#### WHAT THE TASK ASKS:
What you return must be the lines of the data that hold the word "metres".

#### EXERCISE DATA:
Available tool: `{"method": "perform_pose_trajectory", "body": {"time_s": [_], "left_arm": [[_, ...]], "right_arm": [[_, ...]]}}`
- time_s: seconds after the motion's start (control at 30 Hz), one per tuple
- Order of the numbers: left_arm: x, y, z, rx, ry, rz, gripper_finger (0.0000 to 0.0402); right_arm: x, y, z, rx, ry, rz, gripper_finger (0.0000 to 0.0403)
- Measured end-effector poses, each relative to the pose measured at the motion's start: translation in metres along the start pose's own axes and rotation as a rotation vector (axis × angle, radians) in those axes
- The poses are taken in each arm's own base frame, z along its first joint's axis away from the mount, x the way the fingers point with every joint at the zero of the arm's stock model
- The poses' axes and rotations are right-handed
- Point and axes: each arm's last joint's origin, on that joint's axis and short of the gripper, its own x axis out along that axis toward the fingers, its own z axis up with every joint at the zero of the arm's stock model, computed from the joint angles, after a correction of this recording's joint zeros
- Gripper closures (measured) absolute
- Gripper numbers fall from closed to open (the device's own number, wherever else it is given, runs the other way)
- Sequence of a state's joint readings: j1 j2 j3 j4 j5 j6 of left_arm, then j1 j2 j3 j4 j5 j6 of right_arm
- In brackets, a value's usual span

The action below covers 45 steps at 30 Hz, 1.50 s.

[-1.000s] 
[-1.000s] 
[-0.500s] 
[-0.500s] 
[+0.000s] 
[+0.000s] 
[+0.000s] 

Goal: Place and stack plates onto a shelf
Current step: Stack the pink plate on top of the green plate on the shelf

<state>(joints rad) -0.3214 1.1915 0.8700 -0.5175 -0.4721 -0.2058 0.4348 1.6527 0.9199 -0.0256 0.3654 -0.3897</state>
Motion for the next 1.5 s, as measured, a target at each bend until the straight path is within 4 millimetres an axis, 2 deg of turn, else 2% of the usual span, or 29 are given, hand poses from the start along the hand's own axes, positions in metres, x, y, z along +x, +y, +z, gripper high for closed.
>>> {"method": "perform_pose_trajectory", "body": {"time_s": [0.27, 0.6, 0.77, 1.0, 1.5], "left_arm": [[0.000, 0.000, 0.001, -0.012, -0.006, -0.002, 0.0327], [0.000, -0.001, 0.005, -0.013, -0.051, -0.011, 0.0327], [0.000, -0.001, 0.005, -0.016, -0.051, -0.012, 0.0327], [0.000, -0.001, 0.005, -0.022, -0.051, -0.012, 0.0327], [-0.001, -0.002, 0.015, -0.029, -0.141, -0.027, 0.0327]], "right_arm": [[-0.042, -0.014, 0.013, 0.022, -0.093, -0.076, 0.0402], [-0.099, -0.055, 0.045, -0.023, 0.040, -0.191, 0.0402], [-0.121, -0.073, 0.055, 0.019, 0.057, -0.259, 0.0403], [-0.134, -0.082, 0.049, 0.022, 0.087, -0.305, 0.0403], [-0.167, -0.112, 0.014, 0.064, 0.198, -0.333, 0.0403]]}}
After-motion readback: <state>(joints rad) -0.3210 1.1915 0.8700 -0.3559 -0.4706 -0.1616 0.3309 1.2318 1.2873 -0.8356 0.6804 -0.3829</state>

#### ANSWER TO THIS EXERCISE:
- Measured end-effector poses, each relative to the pose measured at the motion's start: translation in metres along the start pose's own axes and rotation as a rotation vector (axis × angle, radians) in those axes
Motion for the next 1.5 s, as measured, a target at each bend until the straight path is within 4 millimetres an axis, 2 deg of turn, else 2% of the usual span, or 29 are given, hand poses from the start along the hand's own axes, positions in metres, x, y, z along +x, +y, +z, gripper high for closed.

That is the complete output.